Exercise brief - From top to bottom, retype the data exactly, passing over any picture.

-- Opening Marker --

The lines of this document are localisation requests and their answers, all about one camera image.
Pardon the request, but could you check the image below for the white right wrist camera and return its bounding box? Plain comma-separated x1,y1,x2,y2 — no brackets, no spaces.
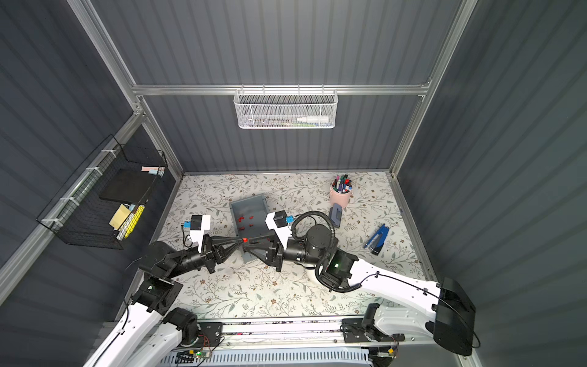
265,210,294,249

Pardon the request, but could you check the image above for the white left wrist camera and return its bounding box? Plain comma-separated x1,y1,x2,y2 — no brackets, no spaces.
183,215,211,252

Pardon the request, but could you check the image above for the yellow sticky note pad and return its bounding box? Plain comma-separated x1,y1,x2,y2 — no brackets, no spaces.
109,204,131,230

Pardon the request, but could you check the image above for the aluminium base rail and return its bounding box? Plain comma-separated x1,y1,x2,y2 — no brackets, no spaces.
137,313,464,352

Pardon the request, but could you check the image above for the white wire mesh basket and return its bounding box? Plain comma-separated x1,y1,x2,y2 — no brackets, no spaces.
233,89,339,130

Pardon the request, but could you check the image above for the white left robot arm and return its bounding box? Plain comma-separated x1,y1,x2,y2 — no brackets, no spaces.
86,235,248,366

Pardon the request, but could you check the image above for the white marker in basket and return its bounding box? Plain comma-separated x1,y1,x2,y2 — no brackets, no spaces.
296,116,330,125

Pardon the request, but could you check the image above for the black notebook in basket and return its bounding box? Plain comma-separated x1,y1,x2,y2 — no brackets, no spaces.
99,169,159,204

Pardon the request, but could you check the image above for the black wire wall basket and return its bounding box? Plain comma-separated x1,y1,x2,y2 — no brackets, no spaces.
37,139,168,250

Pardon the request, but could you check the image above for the grey hole punch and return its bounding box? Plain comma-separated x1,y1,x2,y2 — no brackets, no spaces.
329,203,343,229

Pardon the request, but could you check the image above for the grey plastic parts bin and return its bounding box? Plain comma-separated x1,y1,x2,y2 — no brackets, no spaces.
229,194,270,238

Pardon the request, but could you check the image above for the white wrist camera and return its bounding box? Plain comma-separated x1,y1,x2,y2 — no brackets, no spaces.
183,215,211,252
265,210,294,249

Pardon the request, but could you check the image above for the pink pen cup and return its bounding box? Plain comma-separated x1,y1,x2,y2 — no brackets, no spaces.
330,174,353,209

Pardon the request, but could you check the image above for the blue stapler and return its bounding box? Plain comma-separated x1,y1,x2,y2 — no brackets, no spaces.
364,224,390,255

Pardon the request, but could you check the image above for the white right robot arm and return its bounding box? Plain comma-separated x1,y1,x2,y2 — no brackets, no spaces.
243,210,482,356

-- Closing Marker --

Exercise output -
The lines of this document are localisation requests and their answers, all about one camera image.
Pardon the request, but could you check the image below for the white right wrist camera and return its bounding box? Plain comma-separated x1,y1,x2,y2 — no brackets, no spaces.
265,210,294,249

Pardon the request, but could you check the image above for the white left wrist camera and return its bounding box? Plain comma-separated x1,y1,x2,y2 — no brackets, no spaces.
183,215,211,252

Pardon the request, but could you check the image above for the yellow sticky note pad and return its bounding box? Plain comma-separated x1,y1,x2,y2 — no brackets, no spaces.
109,204,131,230

Pardon the request, but could you check the image above for the aluminium base rail and return its bounding box? Plain comma-separated x1,y1,x2,y2 — no brackets, no spaces.
137,313,464,352

Pardon the request, but could you check the image above for the white wire mesh basket and return its bounding box? Plain comma-separated x1,y1,x2,y2 — no brackets, no spaces.
233,89,339,130

Pardon the request, but could you check the image above for the white left robot arm and return its bounding box? Plain comma-separated x1,y1,x2,y2 — no brackets, no spaces.
86,235,248,366

Pardon the request, but could you check the image above for the white marker in basket and return its bounding box? Plain comma-separated x1,y1,x2,y2 — no brackets, no spaces.
296,116,330,125

Pardon the request, but could you check the image above for the black notebook in basket and return its bounding box? Plain comma-separated x1,y1,x2,y2 — no brackets, no spaces.
99,169,159,204

Pardon the request, but could you check the image above for the black wire wall basket and return its bounding box? Plain comma-separated x1,y1,x2,y2 — no brackets, no spaces.
37,139,168,250

Pardon the request, but could you check the image above for the grey hole punch and return its bounding box? Plain comma-separated x1,y1,x2,y2 — no brackets, no spaces.
329,203,343,229

Pardon the request, but could you check the image above for the grey plastic parts bin and return its bounding box? Plain comma-separated x1,y1,x2,y2 — no brackets, no spaces.
229,194,270,238

Pardon the request, but could you check the image above for the white wrist camera and return its bounding box? Plain comma-separated x1,y1,x2,y2 — no brackets, no spaces.
183,215,211,252
265,210,294,249

Pardon the request, but could you check the image above for the pink pen cup and return its bounding box? Plain comma-separated x1,y1,x2,y2 — no brackets, no spaces.
330,174,353,209

Pardon the request, but could you check the image above for the blue stapler and return its bounding box? Plain comma-separated x1,y1,x2,y2 — no brackets, no spaces.
364,224,390,255

Pardon the request, but could you check the image above for the white right robot arm and return its bounding box? Plain comma-separated x1,y1,x2,y2 — no brackets, no spaces.
243,210,482,356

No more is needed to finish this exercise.